3rd gear: last year was the worst year recorded for car sales in Europe

Nobody had a good year last year. Even if you did, no one wants to hear about it. The news for automakers in Europe are in line with all others.

In Bloomberg:

Auto sales in Europe fell the highest ever recorded last year, as relatively resilient demand in the second half contributed a lot to offset the collapse during the initial Covid-19 outbreak.

New vehicle registrations fell 24%, said the Association of European Automobile Manufacturers on Tuesday, the biggest annual drop since registrations started in 1990. A strong year-end for Volkswagen AG and the PSA Group limited the decline sector in December to just 3.7%.

The automakers were able to better deal with government measures to curb the spread of coronavirus throughout the year, helped by subsidies and resellers by adopting online ordering tools. But the collapse in sales in March, April and May was difficult to recover, with the industry managing a single month of growth throughout the year. In contrast, China’s automotive market expanded over the second half.

4th gear: Tesla spoke to the media!

The news here is that Tesla is now delivering the Ys model made in China, but I am more concerned with the fact that Tesla actually made a comment to the media. It has been absolute silence from the California company for a while now.

In Reuters:

Tesla Inc said on Monday it had started delivering its Model Y sport utility vehicles, made in Shanghai, to customers in China.

A representative from the U.S. automaker made the comment in response to a Reuters consultation.

5th gear: a little reckoning is happening in Japan with the elderly and cars

Almost a third of Japan is over 65 and it is an ongoing debate there (and everywhere else) how old is too old to drive. Automakers are adding safety features, and many seniors are voluntarily giving up their license after a horrible accident in 2019.

In Bloomberg:

According to the National Police Agency, 350,428 people aged 75 and over returned their driver’s licenses in 2019, the highest number ever recorded.

[…]

Last year, Toyota updated its Safety Sense offering. The technology was designed to prevent or mitigate frontal collisions, as well as keeping drivers in their lane. Using high-resolution cameras on the windshield and bumper-mounted radars, it can detect approaching cars or pedestrians – or even bicycles during the day – and give audible and visual alerts. If drivers do not respond, automatic braking can be activated. The new software also has intersecting functionality to help detect obstacles if a car is making a turn from a stationary position.

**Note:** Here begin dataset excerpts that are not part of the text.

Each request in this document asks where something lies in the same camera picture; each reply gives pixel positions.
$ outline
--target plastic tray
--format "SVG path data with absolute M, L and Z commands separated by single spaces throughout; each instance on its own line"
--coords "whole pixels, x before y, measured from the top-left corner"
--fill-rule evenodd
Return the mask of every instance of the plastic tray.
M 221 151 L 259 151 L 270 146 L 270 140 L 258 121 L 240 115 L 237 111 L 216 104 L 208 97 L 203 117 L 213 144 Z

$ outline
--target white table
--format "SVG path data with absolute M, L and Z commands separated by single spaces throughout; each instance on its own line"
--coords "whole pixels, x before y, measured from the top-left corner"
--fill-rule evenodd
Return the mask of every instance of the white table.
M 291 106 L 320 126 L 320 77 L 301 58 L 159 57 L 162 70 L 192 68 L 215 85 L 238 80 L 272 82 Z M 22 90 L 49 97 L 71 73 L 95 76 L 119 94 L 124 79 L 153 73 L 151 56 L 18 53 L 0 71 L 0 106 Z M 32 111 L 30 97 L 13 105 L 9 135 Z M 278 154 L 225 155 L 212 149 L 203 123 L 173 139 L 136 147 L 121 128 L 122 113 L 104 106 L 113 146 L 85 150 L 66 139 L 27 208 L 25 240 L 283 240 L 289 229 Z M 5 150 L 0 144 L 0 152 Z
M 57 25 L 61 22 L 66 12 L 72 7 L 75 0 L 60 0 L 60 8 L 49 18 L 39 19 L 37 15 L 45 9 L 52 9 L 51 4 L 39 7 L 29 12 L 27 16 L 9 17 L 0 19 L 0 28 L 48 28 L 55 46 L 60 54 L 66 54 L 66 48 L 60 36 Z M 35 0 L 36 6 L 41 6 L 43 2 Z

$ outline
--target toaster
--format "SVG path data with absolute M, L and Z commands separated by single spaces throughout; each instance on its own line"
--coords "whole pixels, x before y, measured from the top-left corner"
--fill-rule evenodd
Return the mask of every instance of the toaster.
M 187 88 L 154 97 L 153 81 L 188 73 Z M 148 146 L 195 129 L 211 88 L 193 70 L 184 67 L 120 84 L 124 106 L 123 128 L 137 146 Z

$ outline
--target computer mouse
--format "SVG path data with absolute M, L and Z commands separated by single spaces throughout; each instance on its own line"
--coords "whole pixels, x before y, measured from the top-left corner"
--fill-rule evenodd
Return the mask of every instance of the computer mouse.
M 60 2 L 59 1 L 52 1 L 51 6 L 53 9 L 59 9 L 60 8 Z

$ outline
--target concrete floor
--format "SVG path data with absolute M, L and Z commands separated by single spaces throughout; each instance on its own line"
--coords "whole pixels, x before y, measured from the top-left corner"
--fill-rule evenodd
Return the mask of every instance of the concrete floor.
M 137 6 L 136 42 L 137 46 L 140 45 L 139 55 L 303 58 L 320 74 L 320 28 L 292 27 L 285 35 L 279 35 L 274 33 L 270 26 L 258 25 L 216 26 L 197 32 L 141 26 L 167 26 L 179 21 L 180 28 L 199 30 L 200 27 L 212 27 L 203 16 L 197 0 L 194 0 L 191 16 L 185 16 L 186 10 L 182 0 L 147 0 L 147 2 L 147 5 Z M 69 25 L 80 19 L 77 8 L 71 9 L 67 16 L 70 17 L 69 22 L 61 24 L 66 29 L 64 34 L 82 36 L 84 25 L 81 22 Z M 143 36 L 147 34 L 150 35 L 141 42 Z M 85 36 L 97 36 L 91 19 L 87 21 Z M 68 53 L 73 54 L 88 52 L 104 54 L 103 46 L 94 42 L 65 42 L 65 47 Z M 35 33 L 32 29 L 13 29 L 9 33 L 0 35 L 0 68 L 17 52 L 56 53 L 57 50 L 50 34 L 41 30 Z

Other Toyota Safety Sense features include correcting unintended lane exits, automatic switching between high and low lights at night, depending on traffic around, and detecting slower cars ahead on a highway and automatic maintenance from a pre-distance -definite. Assistive technology for traffic signs detects stop and speed signals when they are overtaken and displays an alert on the dashboard if drivers themselves have forgotten them.

[…]

The aspirations of Subaru Corp. are similar; it wants to eliminate all fatal accidents by 2030. Like many other automakers, it is using stereo cameras, which have two or more lenses with a separate image sensor for each, providing the ability to capture three-dimensional images. Called EyeSight, the technology looks ahead and alerts drivers of any danger. Subaru says vehicles equipped with Vision are involved in 61% fewer accidents and 85% less rear collisions. Pedestrian-related injuries are reduced by 35%.